Imagine que somos passageiros de um ônibus. A estrada é a vida. E como todo ônibus, faz suas paradas pelo caminho, pois algumas pessoas descem, outras sobem e em todas elas vemos algo novo [ou nada a aprender, para alguns].

Estamos todos nesse ônibus. Ele está lotado, está calor, nem todos que estão dentro são amigos. Alguns até já se mataram. Outros tentaram causar sua própria morte e muitos conseguiram.

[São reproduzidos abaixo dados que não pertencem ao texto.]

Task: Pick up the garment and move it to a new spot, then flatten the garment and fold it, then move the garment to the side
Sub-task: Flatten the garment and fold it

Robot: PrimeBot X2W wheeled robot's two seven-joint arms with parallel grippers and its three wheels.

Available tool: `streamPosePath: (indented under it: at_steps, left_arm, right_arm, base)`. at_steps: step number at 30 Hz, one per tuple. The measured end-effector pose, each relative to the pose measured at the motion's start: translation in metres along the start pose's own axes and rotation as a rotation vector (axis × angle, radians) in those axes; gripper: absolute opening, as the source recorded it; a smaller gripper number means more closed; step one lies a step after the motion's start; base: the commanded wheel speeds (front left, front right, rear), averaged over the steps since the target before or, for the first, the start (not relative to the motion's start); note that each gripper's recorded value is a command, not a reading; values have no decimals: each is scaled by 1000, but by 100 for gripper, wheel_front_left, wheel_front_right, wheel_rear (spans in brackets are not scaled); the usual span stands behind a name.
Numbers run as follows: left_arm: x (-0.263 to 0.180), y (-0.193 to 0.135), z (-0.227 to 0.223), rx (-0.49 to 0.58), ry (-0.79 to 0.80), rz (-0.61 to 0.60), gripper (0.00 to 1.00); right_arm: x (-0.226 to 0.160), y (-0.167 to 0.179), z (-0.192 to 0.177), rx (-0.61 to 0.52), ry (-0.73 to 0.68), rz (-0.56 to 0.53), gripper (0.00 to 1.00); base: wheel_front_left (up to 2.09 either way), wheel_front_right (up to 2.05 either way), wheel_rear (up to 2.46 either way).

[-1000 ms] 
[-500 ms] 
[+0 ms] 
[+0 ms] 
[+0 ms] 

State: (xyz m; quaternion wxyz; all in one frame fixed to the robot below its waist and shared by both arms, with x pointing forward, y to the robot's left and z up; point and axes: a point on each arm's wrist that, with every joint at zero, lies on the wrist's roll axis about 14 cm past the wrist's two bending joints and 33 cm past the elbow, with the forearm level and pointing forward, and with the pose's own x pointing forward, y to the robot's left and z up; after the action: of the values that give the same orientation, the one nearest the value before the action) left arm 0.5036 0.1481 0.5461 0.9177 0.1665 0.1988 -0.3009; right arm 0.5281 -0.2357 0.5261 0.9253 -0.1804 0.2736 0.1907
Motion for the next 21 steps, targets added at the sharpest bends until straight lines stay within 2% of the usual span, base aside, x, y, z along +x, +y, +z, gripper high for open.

E veja: Chegamos em uma parada que nos causa medo. Estamos com medo de RESPIRAR. Estamos proibidos de tocar no outro, de abraçá-lo. Das pessoas que amamos, estamos distantes. Daqueles que já não queríamos por perto, estamos mais longe ainda.

Que parada é essa? Que parada é essa que a reclusão humana possibilitou a liberdade dos animais? Que parada é essa que o ar poluído está mais puro sem nossa presença? Que parada é essa que nos traz saudade daquele encontro de amigos, se quando podíamos viver aquilo, estávamos presos nos nossos celulares? Que parada é essa que nos fez reconhecer que viver o presente era muito mais prazeroso do que se preocupar com o futuro? Que o trabalho não é tudo. Que a pressa não leva a lugar algum. Que a nossa liberdade não depende do poder e que a saúde está em primeiro lugar.

Um vírus no ar, algo molecular, invisível aos olhos humanos, nos fez perceber, da pior maneira, que não temos a grandeza que imaginávamos. Que a nobreza do ser humano não está no TER, mas no SER e no OFERECER; oferecer amor, empatia, solidariedade, atenção, respeito. E, infelizmente, o ônibus teve que fazer esta parada e, dolorosamente, termos que testemunhar tantas pessoas descerem dele para aprender que não somos NADA enquanto acharmos que temos que ser TUDO.